The lamb dropped from its grasp, forgotten, and its mouth opened wide. I think it would have bellowed or hissed if it had any vocal cords, and I kind of wished it did, since its silence was creepy. It whipped its left hand down to point at the floor near its ankles. Nothing happened—visually, at least. I could imagine very well what had happened in the magical spectrum, for that gesture was familiar to me, thanks to Elkhashab. My earth magic had just been canceled out by Sobek’s water magic, a small flood drowning my bindings, and now I had nothing of significance left.
Hiding was pointless. Pushing up off my right hand, my left still useless, I rose from behind the altar and drew Fragarach. It would do me little good against the stone but would provide some defense against its weapon, which had a flared crest at one end and two forked tines at the other. I circled around the altar to my right, which would force the thing to pivot on its uncertain feet to face me.
It knew what it was doing with that scepter. Displaying a dexterity wholly alien to most rocks and much more fluid than the movement of the legs, it twirled the
was
in front of it and then lashed out as I approached. I deflected the first blow, then another, and its skill was such that I found myself fencing with it for a brief time.

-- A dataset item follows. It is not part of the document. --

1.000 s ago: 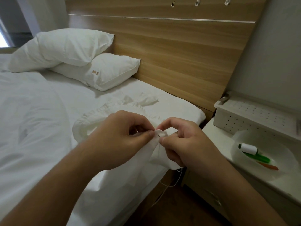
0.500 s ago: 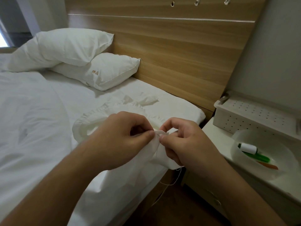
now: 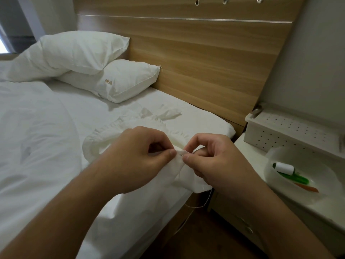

Its mouth remained open, silently promising
to end me. But its weapon was inherently slower, and I was able to slap away a blow and use the opening to deliver a straight kick to its abdomen. Lacking heels on which to stagger backward, it toppled over. As it fell, however, it whipped the scepter around and hooked my plant leg—my left—with the crested end and sent me tumbling on my ass. When I collided with the ground, something crumpled further inside; now my ribs were not just cracked but broken and, in all likelihood, scraping my spleen. The fresh bloom of pain prevented me from rolling out of the way or moving much at all. It gave the Sobek creature the chance to sit up and swing at me again with the scepter, the crested end aimed at my face. Having no other choice, I threw up my left forearm to block, and it did so but scored another break in the process. It wasn’t useless after all. Just painful. Wincing as I moved, I rolled out of range before another blow could rain down, using my right arm for support.